In anticipation

Here’s something scarier than finals week: The future.

And just like studying, we often put off “the future” for as long as we can. It’s as if it’s a daunting task rather than the stark inevitability because when the possibilities are endless, our decisions don’t feel as significant as they should. In my three years working for The HERALDO FILIPINO (HF), I am constantly reminded that you will never be prepared for the so-called future, but you must always be ready—and it starts with understanding the difference.

Don’t get me wrong, I’m not here to preach that we should all have a precise life plan at the age of 20, but to point out that the future isn’t something we should fear, as the future is subjective anyway. We will never really reach the future, because in retrospect this present is the “future” from a few years ago too—and we’re more or less surviving the used-to-be great unknown.

Humans have an innate tendency to mentally time travel to and fro their actual and idealized selves; jotting down study notes in one minute to imagining a beach wedding with a truckload of puppies in the next. Psychologically, this is called prospection, or how you plan to see your life with these “ideas” ultimately becoming the center of your actions and decisions. But this isn’t always the case. A neurological study conducted in 2011 found that people tend to think of their present and future selves as completely separate people, with a region in the brain even experiencing less familiarity reactions when we discuss the future. Our brain acts as if our future self is someone who we are completely unfamiliar with, and frankly, someone we don’t give much of a damn about.

Embrace the unpredictability

Though the study stated that we think that our future selves are eventual strangers to us as a negative, I disagree. There is a certain gleam of hope that these “strangers” we have yet to discover are those who have the potential to be better than who we are now. They’re not strangers because they’ve completely forgotten who we are, but because they’ve grown from the shell of a weaker us. In HF, who you are when you enter the organization will eventually be a stranger to yourself in a few years—not only is that normal, it’s crucial to the publication’s progress. As in society and in the real world, we can’t possibly expect ourselves to uphold the same belief system and work ethic as before, and that happens. A progressive society is made up of progressive people—as long as we maintain our principles to be a good person, after all. As my favorite philosopher Alain de Botton puts it, “People only really get interesting when they start to rattle the bars of their cages.” Thus, rattle and destroy cages we do.

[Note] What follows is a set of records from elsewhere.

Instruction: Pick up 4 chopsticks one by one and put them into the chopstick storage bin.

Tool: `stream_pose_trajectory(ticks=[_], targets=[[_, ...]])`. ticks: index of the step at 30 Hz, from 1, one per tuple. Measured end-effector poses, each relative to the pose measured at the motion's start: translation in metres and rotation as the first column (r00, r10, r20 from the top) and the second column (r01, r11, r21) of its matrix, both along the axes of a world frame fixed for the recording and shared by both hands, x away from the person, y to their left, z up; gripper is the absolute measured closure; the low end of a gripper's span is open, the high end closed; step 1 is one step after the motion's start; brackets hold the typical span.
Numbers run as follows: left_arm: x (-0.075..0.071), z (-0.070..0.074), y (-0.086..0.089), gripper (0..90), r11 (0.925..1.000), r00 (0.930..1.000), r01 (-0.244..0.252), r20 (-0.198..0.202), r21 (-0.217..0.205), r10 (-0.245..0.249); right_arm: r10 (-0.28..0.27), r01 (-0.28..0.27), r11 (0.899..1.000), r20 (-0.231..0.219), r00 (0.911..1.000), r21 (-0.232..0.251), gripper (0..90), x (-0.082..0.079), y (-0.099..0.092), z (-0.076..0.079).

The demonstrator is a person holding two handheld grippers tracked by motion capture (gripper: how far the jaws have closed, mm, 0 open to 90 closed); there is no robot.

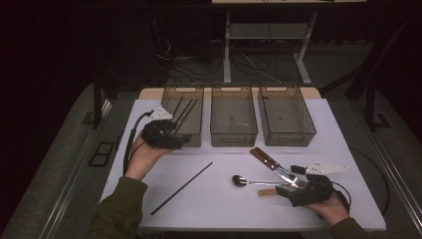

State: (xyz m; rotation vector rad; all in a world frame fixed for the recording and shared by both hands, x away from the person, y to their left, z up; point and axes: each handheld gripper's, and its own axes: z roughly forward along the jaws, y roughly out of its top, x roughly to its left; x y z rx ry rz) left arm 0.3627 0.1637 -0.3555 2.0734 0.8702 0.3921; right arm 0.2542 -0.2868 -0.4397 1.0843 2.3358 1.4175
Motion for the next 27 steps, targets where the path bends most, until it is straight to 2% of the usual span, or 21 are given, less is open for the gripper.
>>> stream_pose_trajectory(ticks=[1,4,16,23,25,27], targets=[[-0.003,-0.002,-0.001,24.8,0.9999,1.0,-0.003,0.002,-0.016,0.003,0.0,0.0,1.0,0.0,1.0,0.001,0.5,0.0,0.0,0.0],[-0.012,-0.008,-0.001,24.3,0.9997,1.0,0.006,0.008,-0.025,-0.006,0.002,-0.002,1.0,0.008,1.0,-0.001,0.5,0.0,-0.001,0.0],[-0.047,-0.03,0.003,23.1,0.9991,0.9997,0.023,0.006,-0.036,-0.023,0.006,-0.006,1.0,0.016,0.9999,-0.004,0.5,-0.001,0.0,0.001],[-0.066,-0.045,0.007,30.2,0.9994,0.9991,0.031,-0.03,-0.012,-0.032,0.009,-0.009,1.0,0.021,0.9997,-0.01,0.5,-0.001,0.001,0.001],[-0.071,-0.049,0.008,34.8,0.9991,0.9986,0.043,-0.031,-0.002,-0.043,0.009,-0.009,1.0,0.021,0.9997,-0.011,0.5,-0.001,0.001,0.001],[-0.076,-0.054,0.009,38.8,0.9991,0.9977,0.043,-0.053,-0.006,-0.043,0.007,-0.007,1.0,0.02,0.9998,-0.011,0.5,-0.001,0.001,0.001]])
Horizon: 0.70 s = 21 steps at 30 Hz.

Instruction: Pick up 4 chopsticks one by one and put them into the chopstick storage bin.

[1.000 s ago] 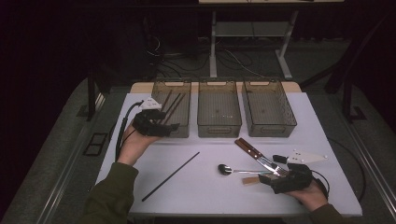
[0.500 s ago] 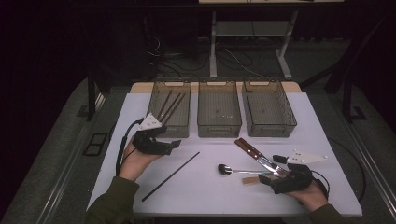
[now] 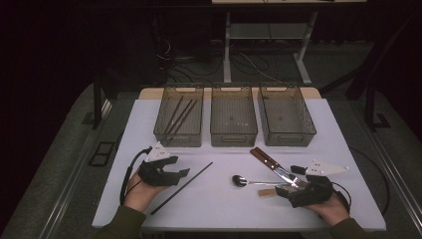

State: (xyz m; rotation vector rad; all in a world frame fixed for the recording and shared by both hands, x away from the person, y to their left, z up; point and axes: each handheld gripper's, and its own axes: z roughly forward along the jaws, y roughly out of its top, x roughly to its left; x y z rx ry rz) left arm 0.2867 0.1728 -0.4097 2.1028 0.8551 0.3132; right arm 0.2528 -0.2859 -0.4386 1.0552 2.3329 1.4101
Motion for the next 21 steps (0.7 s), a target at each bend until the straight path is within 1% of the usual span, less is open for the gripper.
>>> stream_pose_trajectory(ticks=[2,4,6,8,11,14,15,16,18,20,21], targets=[[-0.004,-0.006,0.0,42.2,1.0,0.9996,-0.005,-0.029,0.003,0.005,0.0,0.0,1.0,-0.002,1.0,-0.001,0.5,0.0,0.0,0.0],[-0.007,-0.009,0.002,44.8,1.0,0.9987,0.005,-0.051,0.006,-0.004,0.0,0.0,1.0,-0.001,1.0,-0.003,0.5,0.0,0.0,0.0],[-0.011,-0.011,0.002,48.0,0.9999,0.9983,0.003,-0.058,0.009,-0.003,0.0,0.0,1.0,-0.001,1.0,-0.003,0.5,0.0,0.0,0.0],[-0.015,-0.013,0.002,51.5,0.9996,0.9982,0.011,-0.059,0.027,-0.009,0.0,0.0,1.0,0.0,1.0,-0.004,0.5,0.0,0.0,0.0],[-0.02,-0.014,0.002,57.5,0.9992,0.9982,0.01,-0.059,0.038,-0.008,-0.002,0.002,1.0,0.0,1.0,-0.006,0.5,0.0,0.0,0.0],[-0.024,-0.015,0.002,63.8,0.9987,0.9975,0.013,-0.07,0.049,-0.009,-0.002,0.002,1.0,0.001,1.0,-0.007,0.5,0.0,0.0,0.0],[-0.024,-0.016,0.003,65.2,0.9982,0.9971,0.009,-0.076,0.059,-0.005,-0.002,0.002,1.0,0.0,1.0,-0.007,0.5,0.0,0.0,0.0],[-0.024,-0.017,0.003,67.2,0.9982,0.9963,0.008,-0.086,0.059,-0.003,-0.002,0.002,1.0,0.001,1.0,-0.008,0.5,0.0,0.0,0.0],[-0.023,-0.019,0.004,69.8,0.9975,0.9951,0.017,-0.098,0.068,-0.01,-0.003,0.003,1.0,0.0,1.0,-0.006,0.5,0.0,0.0,0.0],[-0.023,-0.02,0.003,72.6,0.9976,0.9936,0.023,-0.112,0.065,-0.016,-0.002,0.002,1.0,0.0,1.0,-0.007,0.5,0.0,0.0,0.0],[-0.022,-0.021,0.003,73.6,0.9966,0.9933,0.033,-0.113,0.076,-0.025,-0.002,0.002,1.0,0.0,1.0,-0.007,0.5,0.0,0.0,0.0]])
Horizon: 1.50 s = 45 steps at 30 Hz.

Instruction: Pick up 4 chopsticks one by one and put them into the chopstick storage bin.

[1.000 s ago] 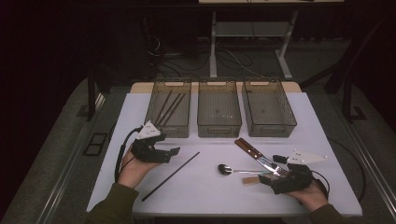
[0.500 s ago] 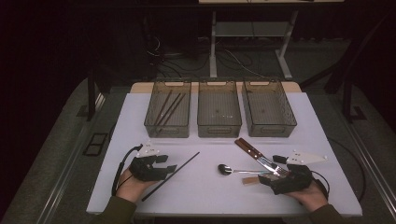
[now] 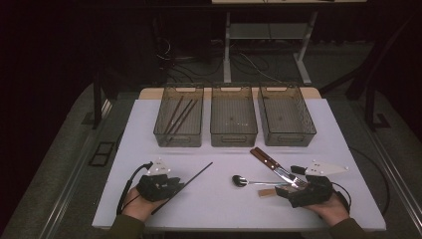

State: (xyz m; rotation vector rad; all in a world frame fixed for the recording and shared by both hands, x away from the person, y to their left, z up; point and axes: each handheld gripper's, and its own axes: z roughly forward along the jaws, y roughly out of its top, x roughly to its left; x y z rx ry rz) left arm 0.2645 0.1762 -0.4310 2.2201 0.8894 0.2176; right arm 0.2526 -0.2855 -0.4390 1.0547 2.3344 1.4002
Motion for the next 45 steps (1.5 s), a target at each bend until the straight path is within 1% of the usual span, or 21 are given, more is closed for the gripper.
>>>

This is where being ready and being prepared comes in. It’s about time we look at ourselves now in the perspective of the future. We must realize that the pressure on our shoulders is no burden, but the expected struggle that comes from being afraid of change together, and that’s what makes it worthwhile. It’s high time we embrace the unpredictability—the knowledge that you have the possibility of failure, of not being good enough, and still give your all because however you run from it, destiny still awaits.

To peek into the future is to confront yourself now. And it’s time to open our eyes.